_Your task_:
Pull out every line below holding the word "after".

# # # # # # #

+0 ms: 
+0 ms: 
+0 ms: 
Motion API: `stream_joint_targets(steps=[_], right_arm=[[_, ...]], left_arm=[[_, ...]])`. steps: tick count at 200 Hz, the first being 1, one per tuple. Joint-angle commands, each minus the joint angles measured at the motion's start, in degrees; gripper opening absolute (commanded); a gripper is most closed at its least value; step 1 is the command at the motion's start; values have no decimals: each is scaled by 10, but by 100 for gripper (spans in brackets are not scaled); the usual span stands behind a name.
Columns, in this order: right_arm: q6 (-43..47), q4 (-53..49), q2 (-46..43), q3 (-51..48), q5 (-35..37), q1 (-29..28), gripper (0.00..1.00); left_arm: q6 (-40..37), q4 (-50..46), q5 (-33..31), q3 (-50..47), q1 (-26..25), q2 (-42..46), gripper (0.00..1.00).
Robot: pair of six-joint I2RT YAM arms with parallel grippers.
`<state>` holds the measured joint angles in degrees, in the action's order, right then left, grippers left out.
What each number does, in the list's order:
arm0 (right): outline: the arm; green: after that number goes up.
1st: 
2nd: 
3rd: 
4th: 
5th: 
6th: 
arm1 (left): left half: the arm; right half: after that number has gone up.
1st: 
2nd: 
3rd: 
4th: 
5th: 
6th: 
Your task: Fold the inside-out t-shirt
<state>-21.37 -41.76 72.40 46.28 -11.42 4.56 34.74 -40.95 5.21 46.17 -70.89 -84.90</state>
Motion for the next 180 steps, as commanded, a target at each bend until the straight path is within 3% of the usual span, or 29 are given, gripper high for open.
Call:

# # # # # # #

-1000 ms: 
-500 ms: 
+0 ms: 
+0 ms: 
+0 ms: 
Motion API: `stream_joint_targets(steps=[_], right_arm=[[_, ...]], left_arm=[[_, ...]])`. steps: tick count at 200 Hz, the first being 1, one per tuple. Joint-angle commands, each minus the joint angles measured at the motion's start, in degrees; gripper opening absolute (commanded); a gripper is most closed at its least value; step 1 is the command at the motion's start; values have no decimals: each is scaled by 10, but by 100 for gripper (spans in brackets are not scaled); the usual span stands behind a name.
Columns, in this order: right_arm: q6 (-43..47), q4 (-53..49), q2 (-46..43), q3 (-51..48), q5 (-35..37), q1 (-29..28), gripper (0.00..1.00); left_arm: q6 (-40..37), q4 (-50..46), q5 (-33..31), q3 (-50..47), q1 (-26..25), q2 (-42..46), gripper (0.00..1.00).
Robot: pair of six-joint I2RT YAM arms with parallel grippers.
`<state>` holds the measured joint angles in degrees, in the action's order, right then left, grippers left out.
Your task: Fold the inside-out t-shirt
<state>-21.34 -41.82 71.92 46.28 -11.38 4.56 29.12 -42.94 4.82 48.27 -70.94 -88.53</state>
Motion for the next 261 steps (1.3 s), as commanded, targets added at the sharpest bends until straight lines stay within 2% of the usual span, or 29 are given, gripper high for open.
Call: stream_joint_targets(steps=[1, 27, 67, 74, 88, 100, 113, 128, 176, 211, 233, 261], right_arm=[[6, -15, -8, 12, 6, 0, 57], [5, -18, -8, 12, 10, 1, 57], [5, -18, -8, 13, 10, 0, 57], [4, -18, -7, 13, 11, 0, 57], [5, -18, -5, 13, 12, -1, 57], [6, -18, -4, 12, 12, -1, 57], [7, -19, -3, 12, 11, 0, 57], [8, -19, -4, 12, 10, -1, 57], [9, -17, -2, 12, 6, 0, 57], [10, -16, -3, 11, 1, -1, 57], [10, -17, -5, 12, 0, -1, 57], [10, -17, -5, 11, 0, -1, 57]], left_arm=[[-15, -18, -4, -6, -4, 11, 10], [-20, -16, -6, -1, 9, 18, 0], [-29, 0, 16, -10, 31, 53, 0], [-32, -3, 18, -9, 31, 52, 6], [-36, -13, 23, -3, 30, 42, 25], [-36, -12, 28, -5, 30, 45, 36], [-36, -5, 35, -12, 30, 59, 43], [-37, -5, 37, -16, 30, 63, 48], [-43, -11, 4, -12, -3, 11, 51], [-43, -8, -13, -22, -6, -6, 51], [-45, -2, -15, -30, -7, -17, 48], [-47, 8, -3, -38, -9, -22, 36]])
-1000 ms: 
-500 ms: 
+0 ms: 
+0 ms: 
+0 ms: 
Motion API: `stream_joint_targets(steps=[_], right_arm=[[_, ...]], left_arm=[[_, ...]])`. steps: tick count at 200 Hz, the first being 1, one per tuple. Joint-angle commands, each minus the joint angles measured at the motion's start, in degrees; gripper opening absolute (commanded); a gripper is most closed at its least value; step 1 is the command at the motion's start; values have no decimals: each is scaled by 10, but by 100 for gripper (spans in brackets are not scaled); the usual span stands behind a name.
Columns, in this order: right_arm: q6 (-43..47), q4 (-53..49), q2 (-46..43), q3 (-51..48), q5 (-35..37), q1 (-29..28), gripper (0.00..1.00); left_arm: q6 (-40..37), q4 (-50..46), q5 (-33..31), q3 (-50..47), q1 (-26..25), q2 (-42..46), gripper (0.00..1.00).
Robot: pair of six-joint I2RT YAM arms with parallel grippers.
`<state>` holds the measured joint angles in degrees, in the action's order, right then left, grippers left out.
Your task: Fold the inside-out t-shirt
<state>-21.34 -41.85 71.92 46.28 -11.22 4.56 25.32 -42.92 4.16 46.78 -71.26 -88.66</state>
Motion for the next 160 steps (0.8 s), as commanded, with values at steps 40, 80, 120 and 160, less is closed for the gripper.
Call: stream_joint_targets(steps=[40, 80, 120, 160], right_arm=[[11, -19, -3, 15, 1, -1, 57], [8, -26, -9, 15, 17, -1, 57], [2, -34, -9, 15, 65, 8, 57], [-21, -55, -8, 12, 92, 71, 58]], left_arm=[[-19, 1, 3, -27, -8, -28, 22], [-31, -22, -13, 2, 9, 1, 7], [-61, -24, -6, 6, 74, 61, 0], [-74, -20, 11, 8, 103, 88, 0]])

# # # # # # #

_The completed task_:
arm0 (right): outline: the arm; green: after that number goes up.
arm1 (left): left half: the arm; right half: after that number has gone up.

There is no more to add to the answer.